Transgenic models of spontaneous EAE

Scientific innovation is the product of fresh ideas and innovative technology. With this in mind, we have paid particular attention to the in-house development of new transgenic models of MS, and on new approaches to functional image the unfolding autoimmune response.

In most experimental studies, Experimental Autoimmune Encephalomyelitis (EAE) is induced in rodents either by active immunization against myelin autoantigen suspended in overwhelmingly strong immune adjuvants, or by injection of a large number of pre-activated myelin specific T lymphocytes. These models represent isolated immunological and histopathological aspects of the human disease. However, none of these models simulate the full clinical and pathological complexity of human MS. In particular, with their artificial mode of induction, these models are not suitable to study the triggers of CNS autoimmunity.

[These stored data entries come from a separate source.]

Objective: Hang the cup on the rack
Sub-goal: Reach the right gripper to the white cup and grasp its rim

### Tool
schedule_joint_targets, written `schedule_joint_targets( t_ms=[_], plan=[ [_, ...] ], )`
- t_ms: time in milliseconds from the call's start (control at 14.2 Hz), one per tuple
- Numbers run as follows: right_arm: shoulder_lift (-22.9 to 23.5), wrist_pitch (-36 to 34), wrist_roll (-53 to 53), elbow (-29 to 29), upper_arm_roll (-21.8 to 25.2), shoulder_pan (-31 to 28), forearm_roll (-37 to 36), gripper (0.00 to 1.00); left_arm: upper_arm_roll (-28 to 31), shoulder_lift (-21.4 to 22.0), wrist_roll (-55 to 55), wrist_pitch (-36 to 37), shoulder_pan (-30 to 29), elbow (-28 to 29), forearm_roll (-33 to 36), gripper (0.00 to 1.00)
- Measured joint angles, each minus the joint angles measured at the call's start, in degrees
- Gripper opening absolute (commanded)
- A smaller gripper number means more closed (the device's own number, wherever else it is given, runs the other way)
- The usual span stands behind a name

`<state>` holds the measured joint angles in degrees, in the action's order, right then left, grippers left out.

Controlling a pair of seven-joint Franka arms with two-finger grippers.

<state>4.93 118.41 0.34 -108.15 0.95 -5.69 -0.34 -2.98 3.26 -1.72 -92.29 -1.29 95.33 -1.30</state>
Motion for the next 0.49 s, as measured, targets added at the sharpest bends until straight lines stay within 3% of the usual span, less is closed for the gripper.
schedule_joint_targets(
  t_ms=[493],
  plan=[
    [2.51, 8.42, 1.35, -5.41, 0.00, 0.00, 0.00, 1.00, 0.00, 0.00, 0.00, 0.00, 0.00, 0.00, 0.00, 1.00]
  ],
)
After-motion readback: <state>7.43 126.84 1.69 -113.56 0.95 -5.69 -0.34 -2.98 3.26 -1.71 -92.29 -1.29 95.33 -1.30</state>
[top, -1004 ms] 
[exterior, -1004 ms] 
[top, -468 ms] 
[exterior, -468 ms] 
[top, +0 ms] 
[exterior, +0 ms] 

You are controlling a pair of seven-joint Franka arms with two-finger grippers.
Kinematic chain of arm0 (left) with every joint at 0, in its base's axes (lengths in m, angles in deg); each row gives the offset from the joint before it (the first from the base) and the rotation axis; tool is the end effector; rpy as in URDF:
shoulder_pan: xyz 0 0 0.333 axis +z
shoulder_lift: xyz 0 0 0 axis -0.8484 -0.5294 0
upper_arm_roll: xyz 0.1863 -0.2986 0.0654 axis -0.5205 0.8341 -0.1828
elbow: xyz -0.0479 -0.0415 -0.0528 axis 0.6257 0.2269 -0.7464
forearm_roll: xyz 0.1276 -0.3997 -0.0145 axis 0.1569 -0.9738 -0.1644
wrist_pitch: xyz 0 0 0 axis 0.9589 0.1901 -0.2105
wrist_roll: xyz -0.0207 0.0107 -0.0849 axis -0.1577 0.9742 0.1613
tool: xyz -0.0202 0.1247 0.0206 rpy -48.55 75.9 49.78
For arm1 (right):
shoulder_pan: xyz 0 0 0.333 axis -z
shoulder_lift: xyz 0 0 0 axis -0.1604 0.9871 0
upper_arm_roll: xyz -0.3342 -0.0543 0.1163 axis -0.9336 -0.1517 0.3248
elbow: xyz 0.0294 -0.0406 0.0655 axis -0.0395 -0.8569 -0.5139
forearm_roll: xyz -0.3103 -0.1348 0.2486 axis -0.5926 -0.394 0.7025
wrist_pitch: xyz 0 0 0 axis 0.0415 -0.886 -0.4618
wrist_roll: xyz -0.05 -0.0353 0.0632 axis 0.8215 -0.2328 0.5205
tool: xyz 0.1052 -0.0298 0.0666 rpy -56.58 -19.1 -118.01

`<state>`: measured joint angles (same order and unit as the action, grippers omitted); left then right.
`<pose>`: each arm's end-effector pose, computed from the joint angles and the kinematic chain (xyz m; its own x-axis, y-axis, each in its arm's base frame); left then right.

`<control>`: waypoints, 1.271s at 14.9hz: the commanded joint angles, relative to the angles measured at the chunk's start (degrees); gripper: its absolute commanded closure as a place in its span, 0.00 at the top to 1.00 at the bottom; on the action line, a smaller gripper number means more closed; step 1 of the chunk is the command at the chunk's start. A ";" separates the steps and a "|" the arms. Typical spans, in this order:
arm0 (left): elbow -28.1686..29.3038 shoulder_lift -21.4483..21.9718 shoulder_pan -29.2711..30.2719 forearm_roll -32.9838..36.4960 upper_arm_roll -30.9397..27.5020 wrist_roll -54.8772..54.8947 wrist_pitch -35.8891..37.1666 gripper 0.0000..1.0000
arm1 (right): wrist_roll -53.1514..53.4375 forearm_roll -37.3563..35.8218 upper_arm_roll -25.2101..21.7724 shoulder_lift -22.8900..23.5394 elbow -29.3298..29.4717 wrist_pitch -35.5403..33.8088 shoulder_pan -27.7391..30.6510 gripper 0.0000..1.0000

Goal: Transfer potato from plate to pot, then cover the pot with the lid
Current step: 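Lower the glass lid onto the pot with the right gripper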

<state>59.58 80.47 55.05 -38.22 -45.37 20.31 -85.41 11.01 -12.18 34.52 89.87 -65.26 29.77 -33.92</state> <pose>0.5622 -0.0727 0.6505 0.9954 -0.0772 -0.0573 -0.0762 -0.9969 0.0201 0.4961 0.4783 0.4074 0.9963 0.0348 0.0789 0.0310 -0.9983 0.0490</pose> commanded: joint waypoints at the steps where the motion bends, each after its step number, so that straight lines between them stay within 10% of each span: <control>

To overcome these limitations, we have established two spontaneous EAE models – one in the C57BL/6 background (OSE mouse) and another in the SJL/J background (RR mouse).

OSE (opticospinal encephalomyelitis) mice are double-transgenic animals, carrying transgenic T cells specific for myelin oligodendrocyte glycoprotein peptide 35-55 (MOG35-55) and transgenic B cells binding native MOG antigen (1).  About 50% of the mice develop spontaneously OSE with lesions restricted to the spinal cord and the optic nerve, but mostly sparing the brain. OSE typically takes a chronic progressive course without marked remission or relapses (2).

RR (relapsing-remitting) mice are single-transgenic animals, which express T cells using a receptor specific for the MOG peptide 92-106 in the context of MHC class II (I-As) (3). More than 90% of RR mice spontaneously develop a relapsing-remitting course of EAE within one year. Lesions are distributed throughout the CNS including spinal cord, optic nerve, brain stem and cerebellum.

These transgenic models provide an unique opportunity to study microbial triggers of brain autoimmune T cell clones, recruitment of autoimmune B cells from the native repertoire as well as cell-to-cell interactions and migration events following initial activation.

1. T. Litzenburger et al., J. Exp. Med. 188, 169 (1998). 

2. G. Krishnamoorthy, H. Lassmann, H. Wekerle, A. Holz, J. Clin. Invest. 116, 2385 (2006).     

3. B. Pöllinger et al., J. Exp. Med. 206, 1303 (2009).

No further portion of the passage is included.